- _Exercise aim_: Two lines mark the range in the entries below: the one holding "The action below" and the one holding "- t_s: seconds". Set down those two and all lines between them, exactly.

- _Items listed in a dataset_:
■ ■ ■ ■ ■
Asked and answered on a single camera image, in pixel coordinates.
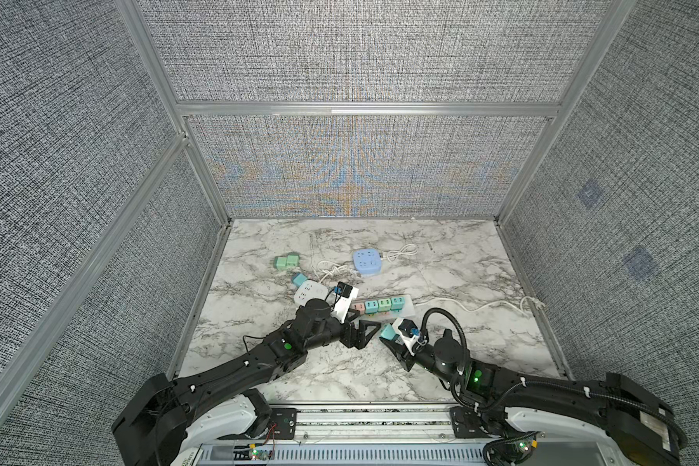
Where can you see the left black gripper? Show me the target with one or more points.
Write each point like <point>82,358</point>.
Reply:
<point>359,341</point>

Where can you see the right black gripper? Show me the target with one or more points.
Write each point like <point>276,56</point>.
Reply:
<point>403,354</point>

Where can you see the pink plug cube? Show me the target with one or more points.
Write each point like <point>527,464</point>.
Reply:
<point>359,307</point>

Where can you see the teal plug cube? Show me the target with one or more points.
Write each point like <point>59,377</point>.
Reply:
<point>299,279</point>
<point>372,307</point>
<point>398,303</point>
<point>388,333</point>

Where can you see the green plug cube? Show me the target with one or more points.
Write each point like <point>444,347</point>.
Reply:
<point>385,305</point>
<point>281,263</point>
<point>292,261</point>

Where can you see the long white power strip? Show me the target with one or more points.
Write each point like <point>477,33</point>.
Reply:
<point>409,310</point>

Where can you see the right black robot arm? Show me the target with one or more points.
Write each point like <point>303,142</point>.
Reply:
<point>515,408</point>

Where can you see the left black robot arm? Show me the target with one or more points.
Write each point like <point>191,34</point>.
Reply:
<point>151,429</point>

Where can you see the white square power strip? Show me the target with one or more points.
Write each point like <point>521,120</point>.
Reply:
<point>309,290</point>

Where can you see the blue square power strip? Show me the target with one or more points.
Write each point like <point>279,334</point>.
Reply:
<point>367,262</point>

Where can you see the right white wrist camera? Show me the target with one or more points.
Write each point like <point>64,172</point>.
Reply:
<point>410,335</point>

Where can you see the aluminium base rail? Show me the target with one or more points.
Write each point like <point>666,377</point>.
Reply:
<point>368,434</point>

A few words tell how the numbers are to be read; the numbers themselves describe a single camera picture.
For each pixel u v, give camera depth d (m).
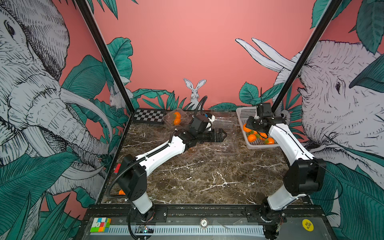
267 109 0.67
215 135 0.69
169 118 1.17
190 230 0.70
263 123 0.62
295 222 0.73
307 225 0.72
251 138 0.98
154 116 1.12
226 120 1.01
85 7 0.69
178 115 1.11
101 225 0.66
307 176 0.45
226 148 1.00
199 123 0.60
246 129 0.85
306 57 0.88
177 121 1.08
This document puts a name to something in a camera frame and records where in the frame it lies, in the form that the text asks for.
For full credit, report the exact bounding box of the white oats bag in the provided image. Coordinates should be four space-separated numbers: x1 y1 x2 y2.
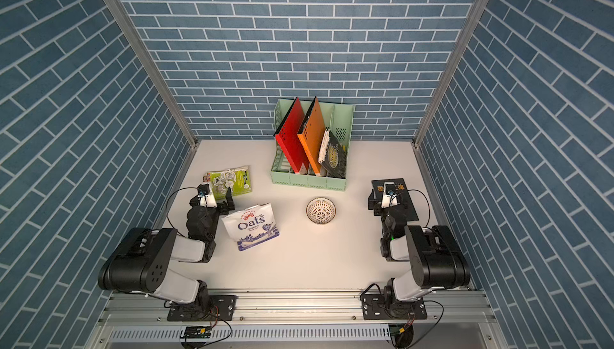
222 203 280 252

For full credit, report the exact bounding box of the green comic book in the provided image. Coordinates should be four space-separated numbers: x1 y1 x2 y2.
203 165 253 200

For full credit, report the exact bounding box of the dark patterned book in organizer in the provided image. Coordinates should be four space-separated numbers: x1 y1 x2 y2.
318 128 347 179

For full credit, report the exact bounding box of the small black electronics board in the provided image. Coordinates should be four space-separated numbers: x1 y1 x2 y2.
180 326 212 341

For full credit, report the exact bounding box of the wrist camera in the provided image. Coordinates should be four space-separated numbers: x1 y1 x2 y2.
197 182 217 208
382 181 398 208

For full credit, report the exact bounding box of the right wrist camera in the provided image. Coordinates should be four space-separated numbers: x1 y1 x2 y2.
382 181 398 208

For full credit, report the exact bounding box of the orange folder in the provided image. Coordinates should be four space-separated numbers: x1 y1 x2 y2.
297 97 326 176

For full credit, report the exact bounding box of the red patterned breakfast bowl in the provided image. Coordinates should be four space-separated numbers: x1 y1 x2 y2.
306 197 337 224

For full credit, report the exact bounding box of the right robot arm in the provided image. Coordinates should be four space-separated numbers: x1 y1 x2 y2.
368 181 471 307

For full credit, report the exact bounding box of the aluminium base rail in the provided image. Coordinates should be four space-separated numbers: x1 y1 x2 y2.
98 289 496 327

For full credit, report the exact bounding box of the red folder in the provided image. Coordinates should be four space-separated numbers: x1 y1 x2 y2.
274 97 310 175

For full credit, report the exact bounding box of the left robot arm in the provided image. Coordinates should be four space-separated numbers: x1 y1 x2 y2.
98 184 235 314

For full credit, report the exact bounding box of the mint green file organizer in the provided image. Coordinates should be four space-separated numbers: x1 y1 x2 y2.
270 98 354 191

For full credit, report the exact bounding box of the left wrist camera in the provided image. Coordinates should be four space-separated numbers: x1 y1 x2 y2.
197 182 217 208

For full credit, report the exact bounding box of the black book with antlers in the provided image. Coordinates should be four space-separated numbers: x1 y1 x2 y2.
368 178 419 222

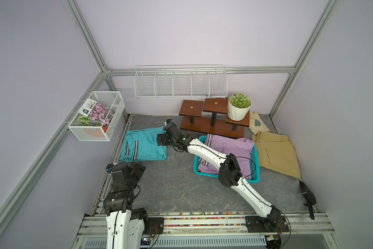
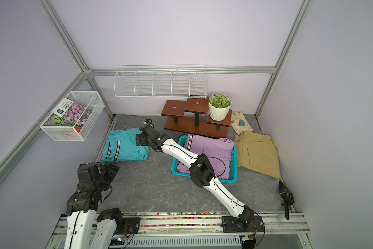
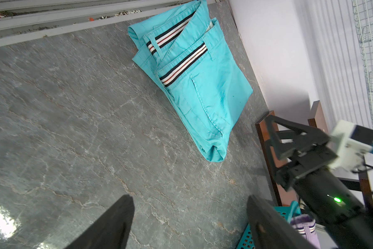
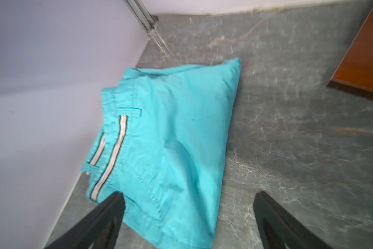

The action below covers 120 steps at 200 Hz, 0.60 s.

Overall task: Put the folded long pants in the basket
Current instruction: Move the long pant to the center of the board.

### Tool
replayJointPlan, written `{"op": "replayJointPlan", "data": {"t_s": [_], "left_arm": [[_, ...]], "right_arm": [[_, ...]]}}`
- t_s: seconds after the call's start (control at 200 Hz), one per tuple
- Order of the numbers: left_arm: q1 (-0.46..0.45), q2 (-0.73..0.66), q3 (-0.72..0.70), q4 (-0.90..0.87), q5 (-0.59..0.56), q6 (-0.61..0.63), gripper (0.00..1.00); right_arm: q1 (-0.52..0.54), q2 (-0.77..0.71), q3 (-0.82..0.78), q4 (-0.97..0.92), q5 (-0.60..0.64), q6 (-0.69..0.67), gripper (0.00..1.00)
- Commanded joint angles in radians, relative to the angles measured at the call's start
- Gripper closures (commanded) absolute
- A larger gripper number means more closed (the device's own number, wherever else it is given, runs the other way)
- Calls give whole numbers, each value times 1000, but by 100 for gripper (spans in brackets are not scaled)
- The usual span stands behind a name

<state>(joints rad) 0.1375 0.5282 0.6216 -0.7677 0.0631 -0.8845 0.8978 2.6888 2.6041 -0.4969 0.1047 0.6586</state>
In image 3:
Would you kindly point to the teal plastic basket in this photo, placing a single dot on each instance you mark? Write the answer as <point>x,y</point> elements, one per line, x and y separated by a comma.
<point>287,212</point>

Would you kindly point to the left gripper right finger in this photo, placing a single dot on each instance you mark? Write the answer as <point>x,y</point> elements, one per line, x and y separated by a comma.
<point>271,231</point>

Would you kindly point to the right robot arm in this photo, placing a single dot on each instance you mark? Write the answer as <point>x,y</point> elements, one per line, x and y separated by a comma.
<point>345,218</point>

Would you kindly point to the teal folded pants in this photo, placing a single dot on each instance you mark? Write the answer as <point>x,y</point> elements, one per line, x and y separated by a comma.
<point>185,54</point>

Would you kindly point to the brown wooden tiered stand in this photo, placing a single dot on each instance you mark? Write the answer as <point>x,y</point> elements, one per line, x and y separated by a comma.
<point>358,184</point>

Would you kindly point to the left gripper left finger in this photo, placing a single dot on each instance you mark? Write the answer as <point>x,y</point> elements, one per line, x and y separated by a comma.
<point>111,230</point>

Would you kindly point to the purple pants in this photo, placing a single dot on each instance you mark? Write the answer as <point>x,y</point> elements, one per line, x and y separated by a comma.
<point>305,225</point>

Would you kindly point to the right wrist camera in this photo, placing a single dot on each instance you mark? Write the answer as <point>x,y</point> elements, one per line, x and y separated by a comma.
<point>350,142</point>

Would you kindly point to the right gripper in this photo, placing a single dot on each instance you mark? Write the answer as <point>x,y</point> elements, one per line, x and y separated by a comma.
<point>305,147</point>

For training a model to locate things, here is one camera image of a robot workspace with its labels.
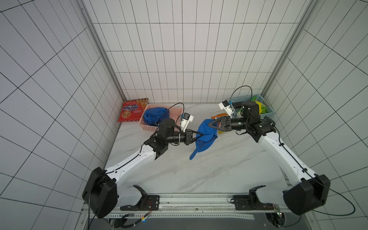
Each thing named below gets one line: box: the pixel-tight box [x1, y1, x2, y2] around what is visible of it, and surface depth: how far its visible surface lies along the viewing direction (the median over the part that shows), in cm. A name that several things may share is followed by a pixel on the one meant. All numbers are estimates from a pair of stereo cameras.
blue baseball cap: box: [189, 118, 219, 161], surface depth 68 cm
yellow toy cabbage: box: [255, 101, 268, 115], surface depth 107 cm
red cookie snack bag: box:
■ ■ ■ ■ ■
- _Task output_:
The action below covers 120 steps at 200 Hz, 0.60 s.

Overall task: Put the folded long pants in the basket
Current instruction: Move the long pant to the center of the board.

### Tool
replayJointPlan, written `{"op": "replayJointPlan", "data": {"t_s": [_], "left_arm": [[_, ...]], "right_arm": [[_, ...]]}}`
- t_s: seconds after the call's start (control at 200 Hz), one per tuple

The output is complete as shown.